Zona de curvas

¿Enojarse o llorar con los concursos?

“Necesitamos fotos para la campaña publicitaria, organicemos un concurso y nos ahorramos el fotógrafo”

Con la masificación de la fotografía en los últimos años, los concursos se han extendido tanto en  número de participantes como en organizadores.  Quien se inicia en la fotografía, se ilusiona ante la posibilidad de volverse un poco más visible y comenzar a tener reconocimiento. Todo fantástico, suena muy bien para la fotografía en general, mayor participación, mayor difusión y en consecuencia se esperan fotografías de alto nivel.

No todo lo que brilla es oro…

“Contratar un fotógrafo es un gasto innecesario porque cualquiera pueda tomar una foto buena, es cosa de ver Instagram”.  
Lamentablemente son muchas las veces que quien organiza un concurso fotográfico en realidad necesita un stock para su trabajo publicitario y en lugar de contratar un fotógrafo profesional,  le resulta más rentable organizar un concurso con las temáticas necesarias. Más si se obtienen fondos de alguna entidad de cultura que lo financie, desde la promoción hasta los premios. ¿Perfecto no?

El secreto está en las bases

Cada vez son más los concursos cuyas bases contienen cláusulas abusivas hacia los fotógrafos. Pero claro, es una tendencia general no leer y solo atinar a preguntar “¿Hasta cuándo se pueden enviar las fotos?”
Citaré un par de ejemplos de concursos reales ya finalizados:
“Las fotografías ganadoras del concurso serán utilizadas y publicadas dentro del archivo fotográfico de Turismo Chile y/o Sernatur por un período de diez años….” “…Asimismo, durante este plazo, el fotógrafo no podrá hacer uso de las fotografías seleccionadas sin la autorización previa de Turismo Chile”
Tendrás que esperar una década para poder exhibir tu foto.
“La participación en el Concurso supone la cesión y autorización expresa de todos los derechos de propiedad intelectual y de imagen sobre las fotografías enviadas, de forma que el participante cede a MediaPubli, en exclusiva, con facultad de cesión en exclusiva a terceros, por todo el tiempo permitido por la legislación y para todo el mundo”,
Sea tu foto seleccionada o no, debes darle el beso de despedida antes de enviarla al concurso.

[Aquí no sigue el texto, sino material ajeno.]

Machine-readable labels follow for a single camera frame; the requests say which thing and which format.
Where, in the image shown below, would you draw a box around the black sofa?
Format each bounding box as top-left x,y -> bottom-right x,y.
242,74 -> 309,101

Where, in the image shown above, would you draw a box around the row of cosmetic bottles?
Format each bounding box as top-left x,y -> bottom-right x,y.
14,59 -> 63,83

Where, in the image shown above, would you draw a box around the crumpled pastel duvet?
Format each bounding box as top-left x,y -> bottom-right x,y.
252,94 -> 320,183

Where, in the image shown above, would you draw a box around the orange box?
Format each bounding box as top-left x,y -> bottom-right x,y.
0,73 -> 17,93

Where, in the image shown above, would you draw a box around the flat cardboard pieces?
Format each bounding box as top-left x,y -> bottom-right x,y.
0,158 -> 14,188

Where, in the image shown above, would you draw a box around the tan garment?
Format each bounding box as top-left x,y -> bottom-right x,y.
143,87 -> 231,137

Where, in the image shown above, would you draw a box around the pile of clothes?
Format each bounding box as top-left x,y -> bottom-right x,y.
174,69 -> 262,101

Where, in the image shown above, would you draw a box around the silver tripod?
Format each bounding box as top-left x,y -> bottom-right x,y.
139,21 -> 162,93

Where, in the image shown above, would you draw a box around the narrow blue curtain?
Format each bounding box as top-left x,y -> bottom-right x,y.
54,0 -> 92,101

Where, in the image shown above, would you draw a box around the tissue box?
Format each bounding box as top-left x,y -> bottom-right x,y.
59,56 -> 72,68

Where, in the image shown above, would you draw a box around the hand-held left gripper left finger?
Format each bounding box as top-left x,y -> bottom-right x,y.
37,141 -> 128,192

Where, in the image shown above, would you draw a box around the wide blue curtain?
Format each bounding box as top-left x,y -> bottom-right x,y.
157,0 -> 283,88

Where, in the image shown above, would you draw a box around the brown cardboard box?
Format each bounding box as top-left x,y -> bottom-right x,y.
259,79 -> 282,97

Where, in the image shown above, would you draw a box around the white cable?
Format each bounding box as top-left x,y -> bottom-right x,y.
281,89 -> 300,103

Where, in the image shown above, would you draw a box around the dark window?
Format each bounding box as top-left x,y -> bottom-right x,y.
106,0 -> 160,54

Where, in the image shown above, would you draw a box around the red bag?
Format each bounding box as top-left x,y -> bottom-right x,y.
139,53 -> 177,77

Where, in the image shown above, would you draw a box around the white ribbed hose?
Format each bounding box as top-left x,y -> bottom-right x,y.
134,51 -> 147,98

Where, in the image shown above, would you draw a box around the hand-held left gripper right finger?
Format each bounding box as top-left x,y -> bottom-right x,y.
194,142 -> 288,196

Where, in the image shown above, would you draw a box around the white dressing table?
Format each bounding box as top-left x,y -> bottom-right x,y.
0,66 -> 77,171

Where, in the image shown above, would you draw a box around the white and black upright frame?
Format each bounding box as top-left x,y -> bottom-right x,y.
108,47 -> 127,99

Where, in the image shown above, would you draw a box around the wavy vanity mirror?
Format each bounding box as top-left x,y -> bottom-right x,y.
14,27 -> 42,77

El proceso: Juntando peras con manzanas…

Suele ocurrir que en las bases no se especifique los criterios fotográficos de evaluación ni siquiera en temas tan básicos como el nivel de edición permitido
¿Cómo podrías evaluar una fotografía obtenido por medios puramente fotográficos contra una obtenida frente al computador? ¿Son comparables estar 3 horas esperando en un hide esperando la llegada de un ave contra tomar un ave en 5 minutos y luego estar 3 horas editando frente a un computador?  No hablamos aquí si un método es mejor o peor que el otro, son ramas diferentes y debieran ser separados como tal en las bases o al menos declararse qué cosas están permitidas y qué no.
Nada de lo anterior importa, el objetivo es recibir muchas fotos.

La justicia es ciega

Lamentablemente no todos los concursos cuentan con fotógrafos (de los que trabajan en manual) en sus jurados. Las fotografías son evaluadas normalmente por algún alto cargo de la entidad organizadora (muy válido por cierto), algún invitado y por encargados de marketing de la empresa. Develando el propósito original del concurso, obtener un stock de imágenes para que la organización los pueda utilizar a libre disposición por los próximos años, cuando quieran refrescarlas organizarán otro concurso.

Los premios

“Ganar el concurso debiera ser suficiente paga alimentándoles su autoestima.”
¿Había premio?, ah sí. Los financiados por la entidad de cultura o en su defecto algo que produzca la empresa organizadora. En algunos concursos reales encontramos lo siguiente:
El premio sorpresa:
“Los tres primeros lugares de cada categoría recibirán premios y se entregará un reconocimiento a 12 fotografías destacadas por categoría” (Museo del Mar Arica, 2015 y 2016)
No sabemos el premio, pero sí queda muy claro los derechos sobre la imagen.

La triste realidad fotográfica

Finalmente obtenemos escasa o nula participación de fotógrafos de alto nivel y dejando solo alguno que otro entusiasta sumados a la participación a quienes comienzan en este noble y mal ponderado arte. Los resultados ya no son tan alentadores y las mejores fotos de estos concursos no son como las que imaginamos al comienzo.
Tendremos que empezar a leer las bases para saber cuáles se interesan en la fotografía y cuáles en abastecer propósitos muy diferentes. Sobre todo si estos últimos son los que más circulan en nuestras más conocidas agrupaciones fotográficas.